"Also called "St. Joseph Day cakes," zeppoles are a part of the St. Joseph Day celebration on March 19th.
Some say that the tradition of St. Joseph’s Day began in Sicily, during the Middle Ages. There was a severe drought. The people prayed for St. Joseph, their patron saint, to intervene. They promised him that, if he answered their prayers and brought rain, they would prepare a big feast in his honor.
Their prayers were answered and the rains came. True to their word, the people of Sicily prepared a banquet and placed huge banquet tables for the poor of the town to enjoy. The day is a day of generosity and kindness. It was not only a way for the people of Sicily to thank St. Joseph for answering their prayers, but a way to share their good fortune with the poor of the town.

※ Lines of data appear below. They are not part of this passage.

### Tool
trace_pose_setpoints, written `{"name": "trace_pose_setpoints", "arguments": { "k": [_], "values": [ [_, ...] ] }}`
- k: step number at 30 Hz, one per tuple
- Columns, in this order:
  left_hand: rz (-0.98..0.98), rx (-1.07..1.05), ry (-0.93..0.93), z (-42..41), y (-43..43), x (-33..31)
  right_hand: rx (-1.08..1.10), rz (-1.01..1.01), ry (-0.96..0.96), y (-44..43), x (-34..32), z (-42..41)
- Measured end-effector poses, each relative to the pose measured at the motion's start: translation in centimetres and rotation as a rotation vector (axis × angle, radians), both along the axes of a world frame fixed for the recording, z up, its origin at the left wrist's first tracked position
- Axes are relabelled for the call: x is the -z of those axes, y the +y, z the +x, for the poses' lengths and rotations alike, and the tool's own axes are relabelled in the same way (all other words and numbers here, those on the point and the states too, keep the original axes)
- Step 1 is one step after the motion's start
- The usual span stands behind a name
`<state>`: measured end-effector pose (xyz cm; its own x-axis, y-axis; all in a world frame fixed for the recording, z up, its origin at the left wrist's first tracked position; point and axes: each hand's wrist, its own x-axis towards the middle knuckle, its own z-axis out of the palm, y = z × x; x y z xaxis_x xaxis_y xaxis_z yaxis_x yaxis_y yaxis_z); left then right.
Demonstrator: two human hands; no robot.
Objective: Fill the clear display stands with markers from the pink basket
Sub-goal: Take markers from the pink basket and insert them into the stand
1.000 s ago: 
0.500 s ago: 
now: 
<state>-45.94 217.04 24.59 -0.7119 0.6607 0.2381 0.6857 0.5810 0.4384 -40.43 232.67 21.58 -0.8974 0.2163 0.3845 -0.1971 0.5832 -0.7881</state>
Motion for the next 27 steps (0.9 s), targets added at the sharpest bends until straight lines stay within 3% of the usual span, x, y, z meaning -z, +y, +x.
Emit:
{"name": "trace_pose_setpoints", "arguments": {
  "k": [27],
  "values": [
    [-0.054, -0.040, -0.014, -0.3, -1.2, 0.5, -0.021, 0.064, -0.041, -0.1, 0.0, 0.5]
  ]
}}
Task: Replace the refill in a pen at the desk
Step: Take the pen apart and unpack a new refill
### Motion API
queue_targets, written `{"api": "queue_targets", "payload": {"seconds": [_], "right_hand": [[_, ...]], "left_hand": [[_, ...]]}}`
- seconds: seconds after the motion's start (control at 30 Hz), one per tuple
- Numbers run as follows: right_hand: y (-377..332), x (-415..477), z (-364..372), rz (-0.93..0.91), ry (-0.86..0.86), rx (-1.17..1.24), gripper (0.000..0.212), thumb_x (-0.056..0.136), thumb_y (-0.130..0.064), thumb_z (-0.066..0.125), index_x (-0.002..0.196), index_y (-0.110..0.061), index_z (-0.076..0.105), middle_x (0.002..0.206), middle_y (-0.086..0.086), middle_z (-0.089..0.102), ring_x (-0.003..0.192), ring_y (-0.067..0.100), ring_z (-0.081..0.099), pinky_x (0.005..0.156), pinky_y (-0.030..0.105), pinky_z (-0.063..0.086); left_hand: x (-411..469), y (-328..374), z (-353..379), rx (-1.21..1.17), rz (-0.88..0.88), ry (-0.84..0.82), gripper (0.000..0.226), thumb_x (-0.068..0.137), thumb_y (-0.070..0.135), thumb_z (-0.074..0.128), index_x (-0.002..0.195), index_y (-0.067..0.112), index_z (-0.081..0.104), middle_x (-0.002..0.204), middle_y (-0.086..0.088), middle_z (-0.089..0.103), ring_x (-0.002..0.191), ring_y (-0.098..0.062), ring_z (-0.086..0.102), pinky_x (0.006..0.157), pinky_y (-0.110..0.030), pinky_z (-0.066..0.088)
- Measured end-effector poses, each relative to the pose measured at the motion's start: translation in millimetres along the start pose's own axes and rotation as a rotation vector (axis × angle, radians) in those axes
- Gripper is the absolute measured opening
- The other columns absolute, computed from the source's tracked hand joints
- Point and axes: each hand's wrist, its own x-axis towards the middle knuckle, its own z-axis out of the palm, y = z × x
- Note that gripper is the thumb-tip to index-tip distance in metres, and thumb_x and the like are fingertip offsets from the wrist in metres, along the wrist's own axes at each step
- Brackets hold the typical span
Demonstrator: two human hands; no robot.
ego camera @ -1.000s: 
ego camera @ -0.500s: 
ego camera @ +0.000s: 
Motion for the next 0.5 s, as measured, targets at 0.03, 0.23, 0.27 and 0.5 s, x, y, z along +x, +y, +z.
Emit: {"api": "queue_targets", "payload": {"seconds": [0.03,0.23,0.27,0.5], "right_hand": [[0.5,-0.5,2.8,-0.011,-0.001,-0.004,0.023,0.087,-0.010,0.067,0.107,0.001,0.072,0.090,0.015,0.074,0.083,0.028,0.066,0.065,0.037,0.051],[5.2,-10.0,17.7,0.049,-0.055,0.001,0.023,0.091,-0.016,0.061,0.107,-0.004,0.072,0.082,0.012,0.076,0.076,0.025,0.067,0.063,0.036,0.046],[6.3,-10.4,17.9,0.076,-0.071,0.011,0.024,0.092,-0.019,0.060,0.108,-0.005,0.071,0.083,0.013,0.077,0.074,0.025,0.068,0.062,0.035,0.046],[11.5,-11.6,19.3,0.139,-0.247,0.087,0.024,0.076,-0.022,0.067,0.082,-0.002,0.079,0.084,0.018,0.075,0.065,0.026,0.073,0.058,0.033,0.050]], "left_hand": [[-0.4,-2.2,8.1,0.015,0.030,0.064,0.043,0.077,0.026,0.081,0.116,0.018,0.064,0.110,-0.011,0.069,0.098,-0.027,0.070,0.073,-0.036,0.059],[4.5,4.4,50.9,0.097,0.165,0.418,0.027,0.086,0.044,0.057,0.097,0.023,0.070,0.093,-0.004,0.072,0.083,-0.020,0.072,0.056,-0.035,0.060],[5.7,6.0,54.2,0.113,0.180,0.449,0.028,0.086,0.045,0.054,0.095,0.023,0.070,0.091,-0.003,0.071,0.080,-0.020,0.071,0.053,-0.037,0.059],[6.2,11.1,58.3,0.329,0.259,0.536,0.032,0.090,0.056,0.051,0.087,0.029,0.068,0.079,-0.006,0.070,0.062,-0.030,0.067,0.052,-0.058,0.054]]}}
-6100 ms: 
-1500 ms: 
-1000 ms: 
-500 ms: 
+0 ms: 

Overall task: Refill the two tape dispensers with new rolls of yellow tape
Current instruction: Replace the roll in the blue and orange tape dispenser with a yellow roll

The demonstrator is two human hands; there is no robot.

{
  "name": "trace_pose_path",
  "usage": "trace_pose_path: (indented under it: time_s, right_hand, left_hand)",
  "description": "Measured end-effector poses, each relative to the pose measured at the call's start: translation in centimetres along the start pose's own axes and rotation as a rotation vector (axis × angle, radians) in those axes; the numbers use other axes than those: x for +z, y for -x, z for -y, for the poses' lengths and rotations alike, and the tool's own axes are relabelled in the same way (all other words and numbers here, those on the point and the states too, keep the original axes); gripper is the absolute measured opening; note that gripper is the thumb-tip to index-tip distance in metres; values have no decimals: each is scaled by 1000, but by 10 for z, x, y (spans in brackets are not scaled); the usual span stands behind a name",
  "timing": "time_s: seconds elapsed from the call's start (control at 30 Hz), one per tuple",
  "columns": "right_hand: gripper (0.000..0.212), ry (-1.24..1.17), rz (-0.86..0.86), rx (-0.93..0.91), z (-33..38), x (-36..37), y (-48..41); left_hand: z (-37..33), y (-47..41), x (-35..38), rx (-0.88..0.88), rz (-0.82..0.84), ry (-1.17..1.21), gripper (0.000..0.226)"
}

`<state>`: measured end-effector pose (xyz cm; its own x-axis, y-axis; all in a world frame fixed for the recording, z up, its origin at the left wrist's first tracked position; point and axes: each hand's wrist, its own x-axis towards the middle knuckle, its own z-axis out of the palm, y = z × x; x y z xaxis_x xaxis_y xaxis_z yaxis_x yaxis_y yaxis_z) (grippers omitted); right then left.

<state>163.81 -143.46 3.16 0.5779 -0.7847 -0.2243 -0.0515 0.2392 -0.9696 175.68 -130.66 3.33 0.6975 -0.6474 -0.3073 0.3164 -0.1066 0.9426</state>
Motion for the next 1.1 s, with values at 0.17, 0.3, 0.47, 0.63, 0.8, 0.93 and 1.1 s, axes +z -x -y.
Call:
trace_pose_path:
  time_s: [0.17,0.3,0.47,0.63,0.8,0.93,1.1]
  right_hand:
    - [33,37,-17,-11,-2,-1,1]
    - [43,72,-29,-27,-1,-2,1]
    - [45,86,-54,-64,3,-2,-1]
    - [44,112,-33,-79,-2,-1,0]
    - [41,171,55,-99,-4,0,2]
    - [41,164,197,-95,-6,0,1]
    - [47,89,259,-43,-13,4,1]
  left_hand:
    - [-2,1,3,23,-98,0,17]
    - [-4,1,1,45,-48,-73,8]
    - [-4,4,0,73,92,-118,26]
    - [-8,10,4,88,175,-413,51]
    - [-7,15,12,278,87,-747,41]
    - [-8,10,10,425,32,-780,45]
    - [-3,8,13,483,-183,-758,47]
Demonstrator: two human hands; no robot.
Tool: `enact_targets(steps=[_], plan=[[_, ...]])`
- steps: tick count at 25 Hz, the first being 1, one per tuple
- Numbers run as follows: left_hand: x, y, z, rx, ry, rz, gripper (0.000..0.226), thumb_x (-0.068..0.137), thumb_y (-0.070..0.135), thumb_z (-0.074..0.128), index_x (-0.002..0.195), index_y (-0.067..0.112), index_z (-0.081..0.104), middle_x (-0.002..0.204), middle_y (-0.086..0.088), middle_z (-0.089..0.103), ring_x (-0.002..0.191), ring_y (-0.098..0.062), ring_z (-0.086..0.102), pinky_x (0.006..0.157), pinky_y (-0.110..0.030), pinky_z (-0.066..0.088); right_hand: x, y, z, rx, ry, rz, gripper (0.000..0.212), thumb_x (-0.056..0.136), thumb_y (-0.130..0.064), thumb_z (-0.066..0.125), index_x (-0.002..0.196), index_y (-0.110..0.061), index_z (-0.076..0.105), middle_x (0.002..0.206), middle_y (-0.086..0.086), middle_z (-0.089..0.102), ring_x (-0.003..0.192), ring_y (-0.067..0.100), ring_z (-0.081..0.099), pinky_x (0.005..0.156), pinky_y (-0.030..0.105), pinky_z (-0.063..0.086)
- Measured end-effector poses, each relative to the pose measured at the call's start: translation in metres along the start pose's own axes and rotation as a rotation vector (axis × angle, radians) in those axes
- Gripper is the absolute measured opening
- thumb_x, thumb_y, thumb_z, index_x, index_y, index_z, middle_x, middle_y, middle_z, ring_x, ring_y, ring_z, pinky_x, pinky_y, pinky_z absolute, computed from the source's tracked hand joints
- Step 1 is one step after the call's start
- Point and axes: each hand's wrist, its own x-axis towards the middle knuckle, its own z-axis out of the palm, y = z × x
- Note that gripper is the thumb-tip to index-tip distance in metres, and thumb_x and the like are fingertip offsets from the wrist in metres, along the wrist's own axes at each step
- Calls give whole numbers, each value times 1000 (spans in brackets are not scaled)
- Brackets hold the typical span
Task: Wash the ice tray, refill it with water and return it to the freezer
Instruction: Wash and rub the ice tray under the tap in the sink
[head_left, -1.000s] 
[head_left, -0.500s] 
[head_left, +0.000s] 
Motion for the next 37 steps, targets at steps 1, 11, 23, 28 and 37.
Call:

Today, the St. Joseph’s Day Altar is still adorned with special foods, flowers, linens, statues, holy cards, candles, medals, wine, and specially prepared breads and cakes. The breads sometimes take the form of fish, because the tradition began in Sicily, where shellfish and fish are more plentiful than meat. Also, no meat is allowed on the table, because the feast day falls during Lent.
The St. Joseph’s Day cake is called, Zeppoli, an Italian bread dough that is either fried or baked. The filling is usually a custard, but some bakeries use cannoli filling."
OK -so you may be wondering what could the Feast of St. Joseph mean for an American/part-Italian/part-German household?
Pretty much nothing but an excuse to get our hands on these yummy treats that are served only this time of year. I best not even step on the scale tomorrow. After all I am eating these as an honor to my Italian heritage, right?